C’est par cette phrase incompréhensible bourrée de termes francisés que l’on peut caractériser la dernière tendance marketing sur le net. Pour surfer sur le succès de site tels que Youtube et Googlevideos, et ainsi profiter de leur médiatisation massive ces derniers mois (à savoir le rachat de youtube par google pour 1,65 milliards de dollars) certaines marques n’hésitent pas à diffuser des « fakes » (ou vidéos truquées).
Ce sont des courtes séquences vidéo, apparemment filmées par des amateurs, qui immortalisent des moments insolites et incroyables. Un exemple : la scène se passe en bord de mer. La tempête fait rage, un caméraman amateur brave le danger pour filmer les vagues énormes qui viennent noyer la côte. Puis, au loin, le spectateur distingue une silhouette filante dans le creux d’une vague. Un surfeur dément profite de l’ouragan pour défier des vagues gigantesques et risque ainsi sa vie à la moindre erreur.
Une folie pure et simple me direz-vous ? Pas si sur quand on sait qui a réalisé la séquence qui a largement circulé de boîte mail en boîte mail (voir la vidéo du surfeur)…C’est en effet une grande marque américaine de boisson énergisante qui a eu la bonne idée de profiter de cet engouement des internautes pour les vidéos insolites. Powerade s’est en effet spécialisée dans la réalisation de spots apparemment filmés par des amateurs qui surprennent par hasard un événement extraordinaire.(un autre exemple, l’entraînement de football) De la pub rapide, économique et planétaire…que commence à exploiter d’autres grandes marques comme Nike (voir l’entraînement de Ronaldinho) ou Levi’s (l’attaque de Reykjavik).

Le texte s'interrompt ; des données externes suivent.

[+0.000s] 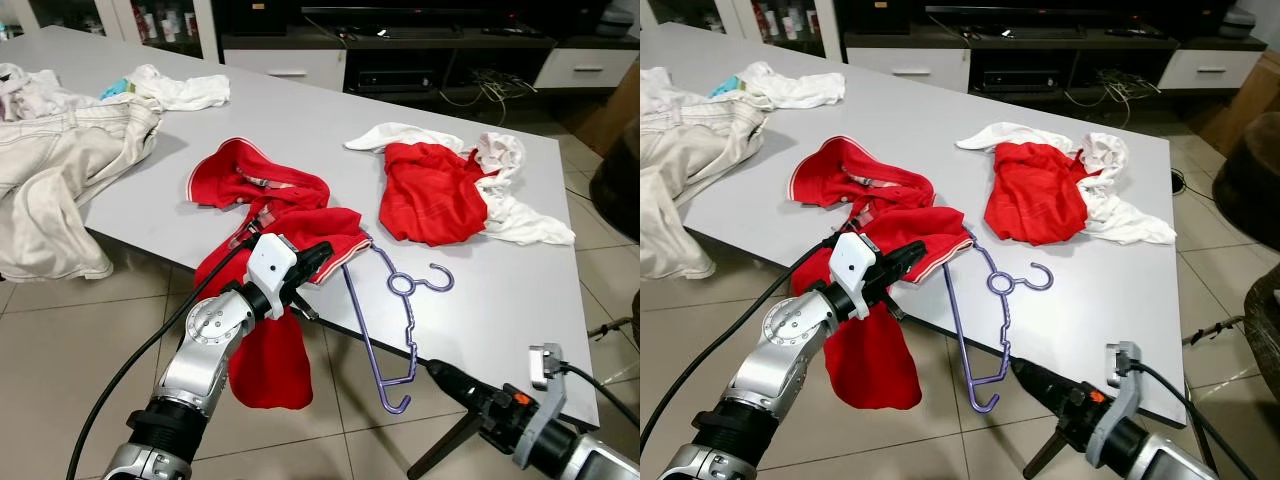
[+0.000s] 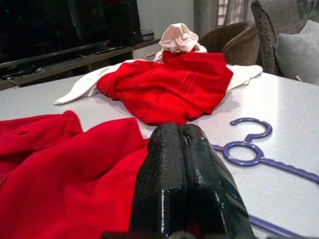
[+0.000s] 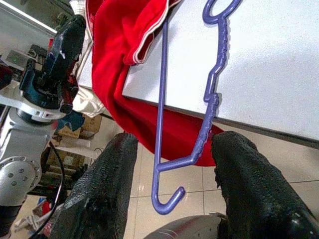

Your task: Hang hanger

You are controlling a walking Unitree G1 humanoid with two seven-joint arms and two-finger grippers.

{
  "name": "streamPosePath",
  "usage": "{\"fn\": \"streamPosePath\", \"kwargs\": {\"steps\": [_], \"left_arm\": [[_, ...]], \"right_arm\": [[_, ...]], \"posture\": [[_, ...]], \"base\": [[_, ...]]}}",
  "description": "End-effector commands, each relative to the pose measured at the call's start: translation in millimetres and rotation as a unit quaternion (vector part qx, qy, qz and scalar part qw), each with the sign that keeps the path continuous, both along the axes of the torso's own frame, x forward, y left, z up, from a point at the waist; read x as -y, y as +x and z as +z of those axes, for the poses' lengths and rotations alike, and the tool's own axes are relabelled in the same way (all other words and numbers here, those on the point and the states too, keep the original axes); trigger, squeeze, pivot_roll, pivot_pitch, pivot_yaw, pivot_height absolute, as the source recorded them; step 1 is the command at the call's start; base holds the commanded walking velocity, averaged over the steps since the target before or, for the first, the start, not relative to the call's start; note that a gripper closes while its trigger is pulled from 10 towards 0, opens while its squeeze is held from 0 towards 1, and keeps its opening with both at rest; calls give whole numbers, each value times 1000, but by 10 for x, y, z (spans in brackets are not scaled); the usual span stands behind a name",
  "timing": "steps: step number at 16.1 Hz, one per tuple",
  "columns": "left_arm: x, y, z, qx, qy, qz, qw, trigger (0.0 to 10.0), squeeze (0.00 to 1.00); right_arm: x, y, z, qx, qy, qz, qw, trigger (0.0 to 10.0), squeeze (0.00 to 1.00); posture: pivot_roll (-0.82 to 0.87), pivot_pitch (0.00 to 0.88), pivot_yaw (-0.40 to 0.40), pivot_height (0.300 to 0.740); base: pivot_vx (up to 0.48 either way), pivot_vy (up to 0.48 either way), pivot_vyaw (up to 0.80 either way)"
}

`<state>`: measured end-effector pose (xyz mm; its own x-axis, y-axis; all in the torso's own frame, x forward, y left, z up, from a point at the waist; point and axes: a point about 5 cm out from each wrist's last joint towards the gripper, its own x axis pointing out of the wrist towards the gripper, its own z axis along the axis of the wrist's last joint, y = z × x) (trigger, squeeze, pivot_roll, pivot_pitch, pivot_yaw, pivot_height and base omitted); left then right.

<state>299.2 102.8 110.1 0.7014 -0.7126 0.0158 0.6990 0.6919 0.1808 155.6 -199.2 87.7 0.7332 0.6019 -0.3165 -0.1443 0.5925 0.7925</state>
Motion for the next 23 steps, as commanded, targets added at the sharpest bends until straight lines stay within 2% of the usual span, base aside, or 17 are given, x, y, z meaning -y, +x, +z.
{"fn": "streamPosePath", "kwargs": {"steps": [1,5,11,17,23], "left_arm": [[12,0,16,7,5,-4,1000,10000,0],[40,19,35,9,3,-7,1000,10000,0],[33,10,35,10,1,-2,1000,10000,0],[21,-36,9,6,2,0,1000,10000,0],[3,-50,-3,3,5,-2,1000,10000,0]], "right_arm": [[6,-15,8,-4,-4,4,1000,10000,0],[-126,-8,-47,-13,-1,24,1000,10000,0],[-151,106,-89,-15,-13,34,999,10000,0],[-194,141,-117,-17,-16,43,999,10000,0],[-54,134,-49,-6,-23,24,999,10000,0]], "posture": [[-152,0,-21,740],[-149,0,-20,740],[-133,0,-30,740],[-123,0,-35,740],[-135,0,-27,740]], "base": [[0,0,0],[0,0,0],[0,0,0],[0,0,0],[0,0,0]]}}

Certes cette nouvelle forme de marketing viral semble très efficace, mais les limites sont d’ores et déjà visibles. Rien de plus simple en effet que d’effacer les quelques secondes où l’on voit apparaître la marque en fin de séquence. Vous vous retrouvez alors avec un spot incroyable, largement diffusé…mais complètement anonyme et noyé parmi les millions de vidéos amateur circulants sur le net.